Implementation:Apache Hudi HoodieTableSource GetScanRuntimeProvider
| Knowledge Sources | |
|---|---|
| Domains | Data_Lake, Stream_Processing |
| Last Updated | 2026-02-08 00:00 GMT |
Overview
Concrete tool for producing an executable Flink source operator graph from a Hudi table scan request, provided by Apache Hudi.
Description
HoodieTableSource.getScanRuntimeProvider is the central entry point that translates a Flink SQL or Table API read into a physical DataStream execution plan. The method returns a DataStreamScanProviderAdapter (implementing ScanRuntimeProvider) whose produceDataStream method constructs the actual operator topology when invoked by the Flink planner.
The method handles two distinct source implementations:
- FLIP-27 Source V2 (when
READ_SOURCE_V2_ENABLEDis true): Creates aHoodieSourceand registers it viaStreamExecutionEnvironment.fromSource(). This path uses the modern Flink Source interface with split enumerators and split readers. - Legacy Source V1 (default): For streaming reads, constructs a two-operator pipeline: a
StreamReadMonitoringFunction(parallelism 1) that periodically discovers new splits, followed by aStreamReadOperatorthat reads each split in parallel. For batch reads, uses anInputFormatSourceFunctionAdapterwrapping a Hudi input format.
The isBounded() method on the returned provider delegates to FlinkOptions.READ_AS_STREAMING to inform the planner whether the source is finite or infinite.
HoodieTableSource also implements SupportsProjectionPushDown, SupportsFilterPushDown, and SupportsLimitPushDown, so by the time getScanRuntimeProvider is called, the requiredPos, predicates, and limit fields have already been populated by the planner.

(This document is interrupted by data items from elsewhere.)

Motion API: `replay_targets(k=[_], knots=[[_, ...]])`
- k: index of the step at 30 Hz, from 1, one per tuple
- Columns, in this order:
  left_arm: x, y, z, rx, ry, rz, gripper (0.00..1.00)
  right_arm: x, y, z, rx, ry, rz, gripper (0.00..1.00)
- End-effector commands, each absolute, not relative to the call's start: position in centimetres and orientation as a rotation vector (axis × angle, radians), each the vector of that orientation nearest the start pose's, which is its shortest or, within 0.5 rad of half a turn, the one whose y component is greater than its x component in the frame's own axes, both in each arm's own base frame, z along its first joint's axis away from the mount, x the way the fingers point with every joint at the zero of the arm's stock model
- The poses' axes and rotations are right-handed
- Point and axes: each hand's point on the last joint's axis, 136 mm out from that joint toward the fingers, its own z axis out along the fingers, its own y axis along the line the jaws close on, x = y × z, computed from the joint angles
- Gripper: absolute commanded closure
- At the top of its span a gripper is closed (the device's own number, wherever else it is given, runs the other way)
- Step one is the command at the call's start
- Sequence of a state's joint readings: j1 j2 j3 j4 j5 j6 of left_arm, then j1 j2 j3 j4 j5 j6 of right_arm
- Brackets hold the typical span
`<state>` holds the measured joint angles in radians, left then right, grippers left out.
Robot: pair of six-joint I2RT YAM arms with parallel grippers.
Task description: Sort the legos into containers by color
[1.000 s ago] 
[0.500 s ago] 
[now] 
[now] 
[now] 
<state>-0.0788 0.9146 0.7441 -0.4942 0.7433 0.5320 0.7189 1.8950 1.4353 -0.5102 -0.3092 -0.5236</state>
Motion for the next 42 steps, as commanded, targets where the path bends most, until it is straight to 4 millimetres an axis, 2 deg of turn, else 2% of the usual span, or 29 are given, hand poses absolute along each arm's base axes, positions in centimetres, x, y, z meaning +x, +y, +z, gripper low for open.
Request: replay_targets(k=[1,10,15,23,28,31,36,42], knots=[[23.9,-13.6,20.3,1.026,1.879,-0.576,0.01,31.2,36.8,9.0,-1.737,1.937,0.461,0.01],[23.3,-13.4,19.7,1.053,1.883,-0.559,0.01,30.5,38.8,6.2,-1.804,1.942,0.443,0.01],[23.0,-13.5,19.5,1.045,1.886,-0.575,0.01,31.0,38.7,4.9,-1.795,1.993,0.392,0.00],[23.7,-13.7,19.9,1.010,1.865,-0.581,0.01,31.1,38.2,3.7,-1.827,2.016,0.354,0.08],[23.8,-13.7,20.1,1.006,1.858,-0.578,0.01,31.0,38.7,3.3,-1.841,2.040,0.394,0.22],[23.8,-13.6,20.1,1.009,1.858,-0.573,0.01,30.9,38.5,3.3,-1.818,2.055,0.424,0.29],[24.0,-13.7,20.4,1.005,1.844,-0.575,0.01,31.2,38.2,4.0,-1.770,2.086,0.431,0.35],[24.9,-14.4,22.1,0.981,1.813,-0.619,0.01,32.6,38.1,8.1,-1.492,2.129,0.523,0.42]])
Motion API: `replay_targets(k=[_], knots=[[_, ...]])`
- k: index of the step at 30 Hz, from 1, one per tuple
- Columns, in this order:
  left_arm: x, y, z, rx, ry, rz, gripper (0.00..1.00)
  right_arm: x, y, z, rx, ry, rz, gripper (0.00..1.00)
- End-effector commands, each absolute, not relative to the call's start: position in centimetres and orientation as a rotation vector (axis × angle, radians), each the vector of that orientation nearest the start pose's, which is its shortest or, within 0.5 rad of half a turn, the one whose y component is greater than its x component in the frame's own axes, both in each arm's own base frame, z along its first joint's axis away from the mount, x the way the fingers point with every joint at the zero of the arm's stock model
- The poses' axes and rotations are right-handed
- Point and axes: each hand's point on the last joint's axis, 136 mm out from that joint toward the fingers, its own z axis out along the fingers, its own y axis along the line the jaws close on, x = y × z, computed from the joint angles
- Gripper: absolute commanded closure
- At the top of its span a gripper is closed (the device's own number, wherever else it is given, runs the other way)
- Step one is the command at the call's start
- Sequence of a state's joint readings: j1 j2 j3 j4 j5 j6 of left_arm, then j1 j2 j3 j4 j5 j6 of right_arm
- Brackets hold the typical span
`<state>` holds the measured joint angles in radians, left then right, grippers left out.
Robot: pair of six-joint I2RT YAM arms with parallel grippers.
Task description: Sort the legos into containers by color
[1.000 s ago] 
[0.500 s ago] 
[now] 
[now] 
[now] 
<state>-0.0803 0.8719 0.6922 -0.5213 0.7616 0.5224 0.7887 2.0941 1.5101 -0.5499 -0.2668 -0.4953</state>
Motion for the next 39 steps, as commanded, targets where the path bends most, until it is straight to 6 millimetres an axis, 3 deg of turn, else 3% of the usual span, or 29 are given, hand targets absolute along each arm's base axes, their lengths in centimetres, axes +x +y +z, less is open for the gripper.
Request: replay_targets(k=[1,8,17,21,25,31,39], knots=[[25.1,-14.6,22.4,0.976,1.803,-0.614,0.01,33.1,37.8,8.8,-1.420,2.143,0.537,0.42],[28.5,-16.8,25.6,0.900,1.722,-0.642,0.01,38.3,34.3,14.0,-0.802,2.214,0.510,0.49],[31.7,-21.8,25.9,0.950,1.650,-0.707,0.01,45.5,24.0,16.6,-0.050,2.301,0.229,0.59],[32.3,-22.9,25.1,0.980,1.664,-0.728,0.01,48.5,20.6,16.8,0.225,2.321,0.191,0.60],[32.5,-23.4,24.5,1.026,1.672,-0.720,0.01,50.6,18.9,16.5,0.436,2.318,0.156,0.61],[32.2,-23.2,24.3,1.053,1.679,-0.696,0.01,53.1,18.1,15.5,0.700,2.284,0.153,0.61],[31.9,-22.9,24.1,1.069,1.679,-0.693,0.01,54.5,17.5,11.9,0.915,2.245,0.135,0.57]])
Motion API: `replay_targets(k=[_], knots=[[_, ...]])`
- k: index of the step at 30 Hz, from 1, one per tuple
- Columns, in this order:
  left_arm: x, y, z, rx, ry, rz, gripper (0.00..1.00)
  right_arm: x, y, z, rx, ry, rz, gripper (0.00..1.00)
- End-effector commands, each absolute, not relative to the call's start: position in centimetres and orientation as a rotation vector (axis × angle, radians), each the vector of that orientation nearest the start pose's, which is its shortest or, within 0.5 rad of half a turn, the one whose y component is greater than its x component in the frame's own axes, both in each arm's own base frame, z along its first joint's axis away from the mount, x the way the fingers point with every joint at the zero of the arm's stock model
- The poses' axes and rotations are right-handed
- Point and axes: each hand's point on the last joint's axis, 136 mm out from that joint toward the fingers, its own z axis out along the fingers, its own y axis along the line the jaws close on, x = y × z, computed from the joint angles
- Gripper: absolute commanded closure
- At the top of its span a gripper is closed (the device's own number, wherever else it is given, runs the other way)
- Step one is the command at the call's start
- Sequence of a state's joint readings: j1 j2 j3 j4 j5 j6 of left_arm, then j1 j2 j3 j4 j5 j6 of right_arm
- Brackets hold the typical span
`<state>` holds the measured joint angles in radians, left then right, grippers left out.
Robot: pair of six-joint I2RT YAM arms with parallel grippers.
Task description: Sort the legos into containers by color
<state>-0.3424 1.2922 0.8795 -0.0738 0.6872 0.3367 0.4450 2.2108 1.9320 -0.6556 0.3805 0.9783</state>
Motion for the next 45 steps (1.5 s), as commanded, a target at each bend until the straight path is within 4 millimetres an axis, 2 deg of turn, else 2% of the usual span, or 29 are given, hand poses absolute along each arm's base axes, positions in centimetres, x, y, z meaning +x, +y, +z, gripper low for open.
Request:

The companion class HoodieScanContext aggregates read mode metadata (start/end instants, streaming flag, partition pruner, skip flags) and is passed to FLIP-27 source components to guide split enumeration and reading.
Usage
This method is invoked automatically by the Flink table planner when a query reads from a Hudi table. Users do not call it directly. To influence its behavior, set connector options in the table DDL or query hints:
read.streaming.enabled = truefor streaming readsread.start-commit/read.end-commitfor incremental readsread.source.v2.enabled = truefor the FLIP-27 source
Code Reference
Source Location
- Repository: Apache Hudi
- File:
hudi-flink-datasource/hudi-flink/src/main/java/org/apache/hudi/table/HoodieTableSource.java - Lines: 214-236
- Also:
hudi-flink-datasource/hudi-flink/src/main/java/org/apache/hudi/source/HoodieScanContext.java(Lines 40-68)
Signature
@Override
public ScanRuntimeProvider getScanRuntimeProvider(ScanContext scanContext) {
return new DataStreamScanProviderAdapter() {
@Override
public boolean isBounded() {
return !conf.get(FlinkOptions.READ_AS_STREAMING);
}
@Override
public DataStream<RowData> produceDataStream(StreamExecutionEnvironment execEnv) {
// ...
if (conf.get(FlinkOptions.READ_SOURCE_V2_ENABLED)) {
return produceNewSourceDataStream(execEnv);
} else {
return produceLegacySourceDataStream(execEnv, typeInfo);
}
}
};
}
Import
import org.apache.hudi.table.HoodieTableSource;
import org.apache.flink.table.connector.source.ScanTableSource;
import org.apache.flink.table.connector.source.ScanTableSource.ScanContext;
import org.apache.flink.table.connector.source.ScanTableSource.ScanRuntimeProvider;
I/O Contract
Inputs
| Name | Type | Required | Description |
|---|---|---|---|
| scanContext | ScanTableSource.ScanContext |
Yes | Context from the Flink planner carrying projection and filter pushdown information. |
| conf | org.apache.flink.configuration.Configuration |
Yes (instance field) | Hudi connector configuration including READ_AS_STREAMING, READ_SOURCE_V2_ENABLED, READ_START_COMMIT, READ_END_COMMIT, READ_TASKS.
|
| schema | SerializableSchema |
Yes (instance field) | Full table schema used for type information and input format construction. |
| path | StoragePath |
Yes (instance field) | Base path of the Hudi table on storage. |
| partitionKeys | List<String> |
Yes (instance field) | Partition column names for the table. |
| predicates | List<Predicate> |
No (instance field) | Filter predicates pushed down by the planner. |
| requiredPos | int[] |
No (instance field) | Column indices required by the query (projection pushdown). |
Outputs
| Name | Type | Description |
|---|---|---|
| return value | ScanRuntimeProvider |
A DataStreamScanProviderAdapter that produces a DataStream<RowData> when produceDataStream() is called. The isBounded() method returns true for batch reads and false for streaming reads.
|
Usage Examples
// This method is called by the Flink planner, not directly by user code.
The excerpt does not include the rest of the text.